Goal of the exercise » Give back an exact copy of the listing that follows, without the pictures.

Segment Open

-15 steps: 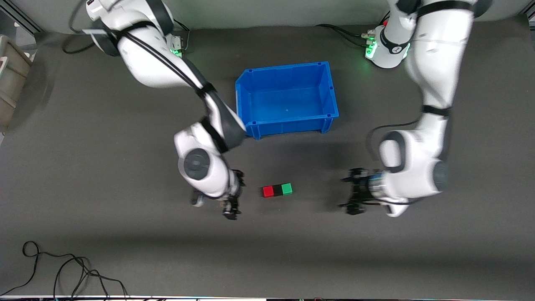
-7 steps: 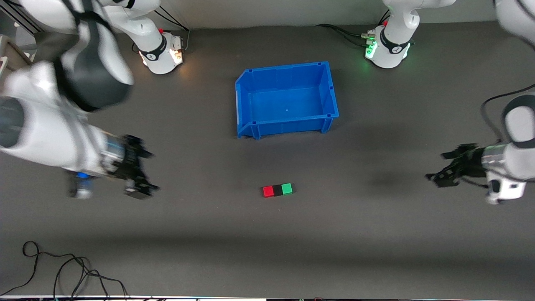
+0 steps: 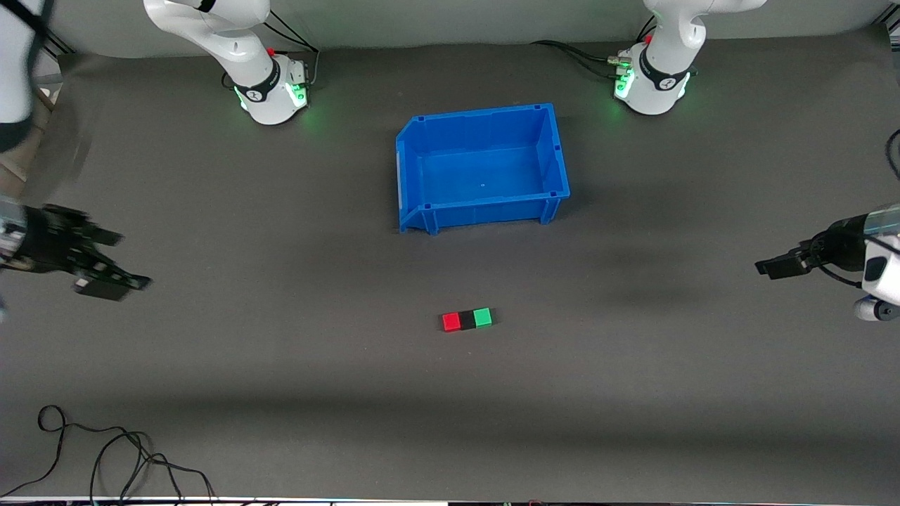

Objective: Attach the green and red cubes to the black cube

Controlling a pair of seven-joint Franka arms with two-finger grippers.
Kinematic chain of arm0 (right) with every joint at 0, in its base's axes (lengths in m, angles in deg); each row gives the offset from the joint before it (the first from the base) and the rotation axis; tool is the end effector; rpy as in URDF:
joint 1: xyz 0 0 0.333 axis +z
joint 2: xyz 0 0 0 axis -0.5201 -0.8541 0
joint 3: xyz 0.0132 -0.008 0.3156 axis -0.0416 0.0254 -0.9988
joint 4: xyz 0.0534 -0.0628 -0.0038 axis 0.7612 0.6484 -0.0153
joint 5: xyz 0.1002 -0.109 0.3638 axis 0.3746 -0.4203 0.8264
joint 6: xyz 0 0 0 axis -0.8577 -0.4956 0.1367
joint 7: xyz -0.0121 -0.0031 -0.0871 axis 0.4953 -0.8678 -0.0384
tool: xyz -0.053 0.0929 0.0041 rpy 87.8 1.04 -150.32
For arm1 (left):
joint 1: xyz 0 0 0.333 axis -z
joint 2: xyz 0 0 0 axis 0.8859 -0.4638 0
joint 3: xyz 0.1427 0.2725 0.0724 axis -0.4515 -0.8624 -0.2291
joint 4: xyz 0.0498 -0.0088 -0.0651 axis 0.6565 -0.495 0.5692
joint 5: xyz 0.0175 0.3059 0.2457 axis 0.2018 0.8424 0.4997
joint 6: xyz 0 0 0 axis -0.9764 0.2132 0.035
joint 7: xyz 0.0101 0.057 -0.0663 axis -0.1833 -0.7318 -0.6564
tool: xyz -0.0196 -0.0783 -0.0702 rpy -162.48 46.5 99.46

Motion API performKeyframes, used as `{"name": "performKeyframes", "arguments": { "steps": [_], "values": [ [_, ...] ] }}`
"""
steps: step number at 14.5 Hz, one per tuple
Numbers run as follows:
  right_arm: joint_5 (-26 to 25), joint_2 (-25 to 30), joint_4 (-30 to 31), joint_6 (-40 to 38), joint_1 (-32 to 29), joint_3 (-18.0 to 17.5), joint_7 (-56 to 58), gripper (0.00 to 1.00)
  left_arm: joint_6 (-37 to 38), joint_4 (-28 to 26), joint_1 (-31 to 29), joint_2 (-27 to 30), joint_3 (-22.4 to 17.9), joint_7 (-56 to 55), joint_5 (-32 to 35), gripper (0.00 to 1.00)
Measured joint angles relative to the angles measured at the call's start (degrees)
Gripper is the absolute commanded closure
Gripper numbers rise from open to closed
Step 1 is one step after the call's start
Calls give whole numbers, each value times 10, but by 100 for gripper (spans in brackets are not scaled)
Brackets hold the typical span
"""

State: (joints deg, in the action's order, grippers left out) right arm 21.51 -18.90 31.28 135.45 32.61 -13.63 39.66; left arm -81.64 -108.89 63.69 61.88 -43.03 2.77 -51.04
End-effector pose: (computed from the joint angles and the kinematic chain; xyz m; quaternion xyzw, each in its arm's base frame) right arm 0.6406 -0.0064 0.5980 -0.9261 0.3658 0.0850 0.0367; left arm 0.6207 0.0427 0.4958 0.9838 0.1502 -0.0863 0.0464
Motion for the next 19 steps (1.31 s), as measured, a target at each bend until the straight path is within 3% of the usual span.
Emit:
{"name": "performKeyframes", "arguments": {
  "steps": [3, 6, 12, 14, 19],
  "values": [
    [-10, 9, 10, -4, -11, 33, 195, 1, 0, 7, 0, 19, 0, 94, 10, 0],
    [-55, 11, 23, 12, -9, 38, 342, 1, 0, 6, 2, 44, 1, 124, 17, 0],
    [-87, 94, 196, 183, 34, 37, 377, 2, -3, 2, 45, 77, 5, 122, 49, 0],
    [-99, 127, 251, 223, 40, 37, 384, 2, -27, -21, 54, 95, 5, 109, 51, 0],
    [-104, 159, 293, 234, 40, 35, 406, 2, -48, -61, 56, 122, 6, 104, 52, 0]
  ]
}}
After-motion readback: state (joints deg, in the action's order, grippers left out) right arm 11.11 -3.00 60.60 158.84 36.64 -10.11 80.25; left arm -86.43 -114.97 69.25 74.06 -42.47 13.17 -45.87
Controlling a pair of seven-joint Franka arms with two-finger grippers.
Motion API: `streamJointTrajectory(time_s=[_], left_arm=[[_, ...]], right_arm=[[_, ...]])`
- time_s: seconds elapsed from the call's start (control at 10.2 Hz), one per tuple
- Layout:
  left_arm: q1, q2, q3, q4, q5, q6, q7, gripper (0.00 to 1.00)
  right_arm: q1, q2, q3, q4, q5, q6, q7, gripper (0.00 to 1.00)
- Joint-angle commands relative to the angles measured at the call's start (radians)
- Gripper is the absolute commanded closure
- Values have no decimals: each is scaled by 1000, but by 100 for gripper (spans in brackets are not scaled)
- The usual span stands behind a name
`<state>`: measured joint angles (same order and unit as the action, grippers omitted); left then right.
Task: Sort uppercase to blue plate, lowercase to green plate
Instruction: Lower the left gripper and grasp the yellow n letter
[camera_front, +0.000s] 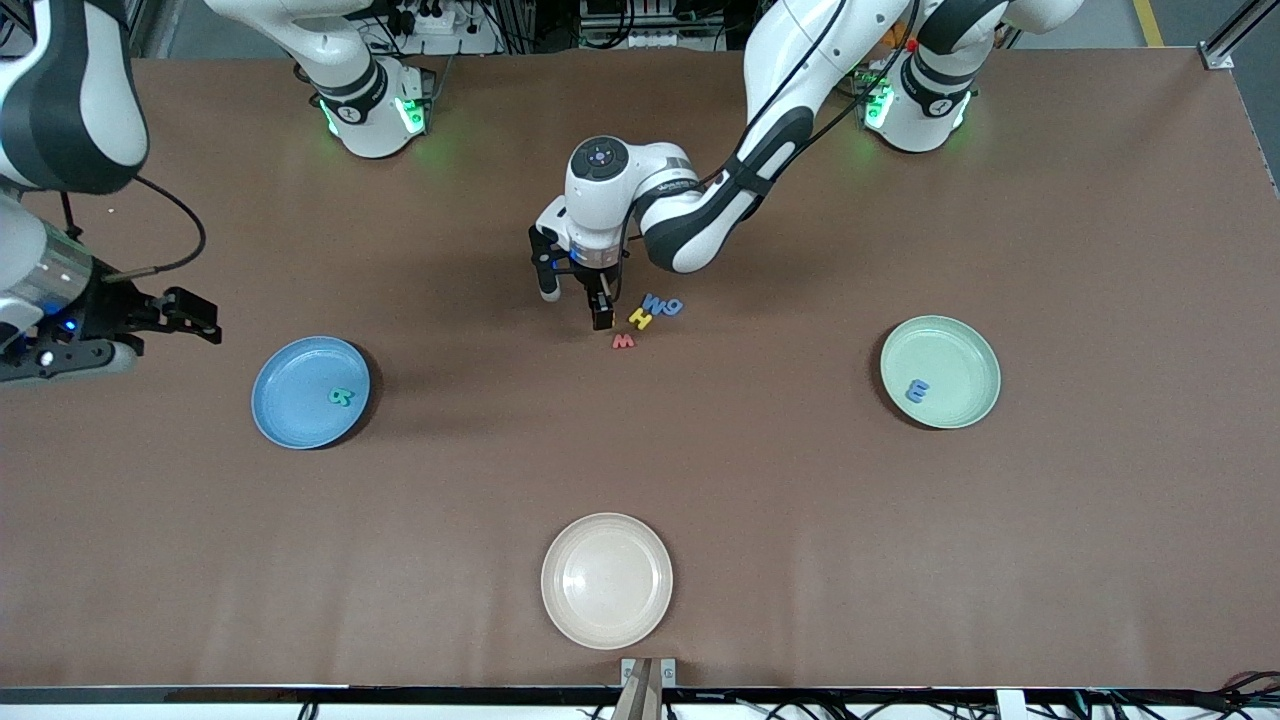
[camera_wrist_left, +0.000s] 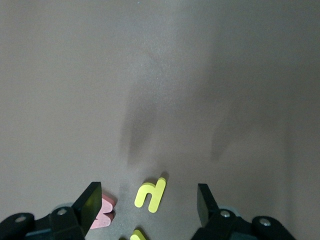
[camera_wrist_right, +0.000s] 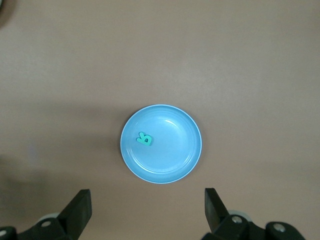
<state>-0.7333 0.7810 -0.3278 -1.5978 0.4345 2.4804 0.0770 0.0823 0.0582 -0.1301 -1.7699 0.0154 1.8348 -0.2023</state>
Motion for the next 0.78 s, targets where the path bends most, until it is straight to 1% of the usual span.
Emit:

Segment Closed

Answer to this problem »
-15 steps: 
-7 steps: 
+0 steps: 

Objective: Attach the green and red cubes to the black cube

Controlling a pair of seven-joint Franka arms with two-finger grippers.
Kinematic chain of arm0 (right) with every joint at 0, in its base's axes (lengths in m, angles in deg); each row gives the offset from the joint before it (the first from the base) and the rotation axis; tool is the end effector; rpy as in URDF:
joint 1: xyz 0 0 0.333 axis +z
joint 2: xyz 0 0 0 axis -0.5201 -0.8541 0
joint 3: xyz 0.0132 -0.008 0.3156 axis -0.0416 0.0254 -0.9988
joint 4: xyz 0.0534 -0.0628 -0.0038 axis 0.7612 0.6484 -0.0153
joint 5: xyz 0.1002 -0.109 0.3638 axis 0.3746 -0.4203 0.8264
joint 6: xyz 0 0 0 axis -0.8577 -0.4956 0.1367
joint 7: xyz -0.0121 -0.0031 -0.0871 axis 0.4953 -0.8678 -0.0384
tool: xyz -0.053 0.0929 0.0041 rpy 87.8 1.04 -150.32
For arm1 (left):
joint 1: xyz 0 0 0.333 axis -z
joint 2: xyz 0 0 0 axis 0.8859 -0.4638 0
joint 3: xyz 0.1427 0.2725 0.0724 axis -0.4515 -0.8624 -0.2291
joint 4: xyz 0.0498 -0.0088 -0.0651 axis 0.6565 -0.495 0.5692
joint 5: xyz 0.0175 0.3059 0.2457 axis 0.2018 0.8424 0.4997
joint 6: xyz 0 0 0 axis -0.9764 0.2132 0.035
joint 7: xyz 0.0101 0.057 -0.0663 axis -0.1833 -0.7318 -0.6564
tool: xyz -0.0196 -0.0783 -0.0702 rpy -162.48 46.5 99.46

Motion API performKeyframes, used as `{"name": "performKeyframes", "arguments": { "steps": [_], "values": [ [_, ...] ] }}`
"""
steps: step number at 14.5 Hz, one per tuple
Numbers run as follows:
  right_arm: joint_5 (-26 to 25), joint_2 (-25 to 30), joint_4 (-30 to 31), joint_6 (-40 to 38), joint_1 (-32 to 29), joint_3 (-18.0 to 17.5), joint_7 (-56 to 58), gripper (0.00 to 1.00)
  left_arm: joint_6 (-37 to 38), joint_4 (-28 to 26), joint_1 (-31 to 29), joint_2 (-27 to 30), joint_3 (-22.4 to 17.9), joint_7 (-56 to 55), joint_5 (-32 to 35), gripper (0.00 to 1.00)
Measured joint angles relative to the angles measured at the call's start (degrees)
Gripper is the absolute commanded closure
Gripper numbers rise from open to closed
Step 1 is one step after the call's start
Calls give whole numbers, each value times 10, but by 100 for gripper (spans in brackets are not scaled)
Brackets hold the typical span
"""

State: (joints deg, in the action's order, grippers left out) right arm 21.51 -18.90 31.28 135.45 32.61 -13.63 39.66; left arm -81.64 -108.89 63.69 61.88 -43.03 2.77 -51.04
End-effector pose: (computed from the joint angles and the kinematic chain; xyz m; quaternion xyzw, each in its arm's base frame) right arm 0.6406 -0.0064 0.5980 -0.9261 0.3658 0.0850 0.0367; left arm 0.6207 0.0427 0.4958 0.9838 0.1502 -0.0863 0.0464
Motion for the next 19 steps (1.31 s), as measured, a target at each bend until the straight path is within 3% of the usual span.
Emit:
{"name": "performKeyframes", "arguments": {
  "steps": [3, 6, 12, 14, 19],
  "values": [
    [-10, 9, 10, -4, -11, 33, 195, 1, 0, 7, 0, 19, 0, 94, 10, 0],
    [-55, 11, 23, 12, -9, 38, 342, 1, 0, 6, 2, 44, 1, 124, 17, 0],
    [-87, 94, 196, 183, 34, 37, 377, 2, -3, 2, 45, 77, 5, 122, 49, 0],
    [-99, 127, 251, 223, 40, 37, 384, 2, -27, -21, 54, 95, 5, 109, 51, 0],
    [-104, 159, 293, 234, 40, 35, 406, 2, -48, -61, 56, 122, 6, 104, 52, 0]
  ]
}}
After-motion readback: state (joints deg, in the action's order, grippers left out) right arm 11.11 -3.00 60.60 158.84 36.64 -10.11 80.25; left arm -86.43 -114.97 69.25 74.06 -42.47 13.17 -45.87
Controlling a pair of seven-joint Franka arms with two-finger grippers.
Motion API: `streamJointTrajectory(time_s=[_], left_arm=[[_, ...]], right_arm=[[_, ...]])`
- time_s: seconds elapsed from the call's start (control at 10.2 Hz), one per tuple
- Layout:
  left_arm: q1, q2, q3, q4, q5, q6, q7, gripper (0.00 to 1.00)
  right_arm: q1, q2, q3, q4, q5, q6, q7, gripper (0.00 to 1.00)
- Joint-angle commands relative to the angles measured at the call's start (radians)
- Gripper is the absolute commanded closure
- Values have no decimals: each is scaled by 1000, but by 100 for gripper (spans in brackets are not scaled)
- The usual span stands behind a name
`<state>`: measured joint angles (same order and unit as the action, grippers omitted); left then right.
Task: Sort uppercase to blue plate, lowercase to green plate
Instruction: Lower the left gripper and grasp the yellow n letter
[camera_front, +0.000s] 
[camera_wrist_left, +0.000s] 
[camera_wrist_right, +0.000s] 
<state>-0.7333 0.7810 -0.3278 -1.5978 0.4345 2.4804 0.0770 0.0823 0.0582 -0.1301 -1.7699 0.0154 1.8348 -0.2023</state>
Motion for the next 0.78 s, targets where the path bends most, until it is straight to 1% of the usual span.
Emit:

The response to the exercise is now finished.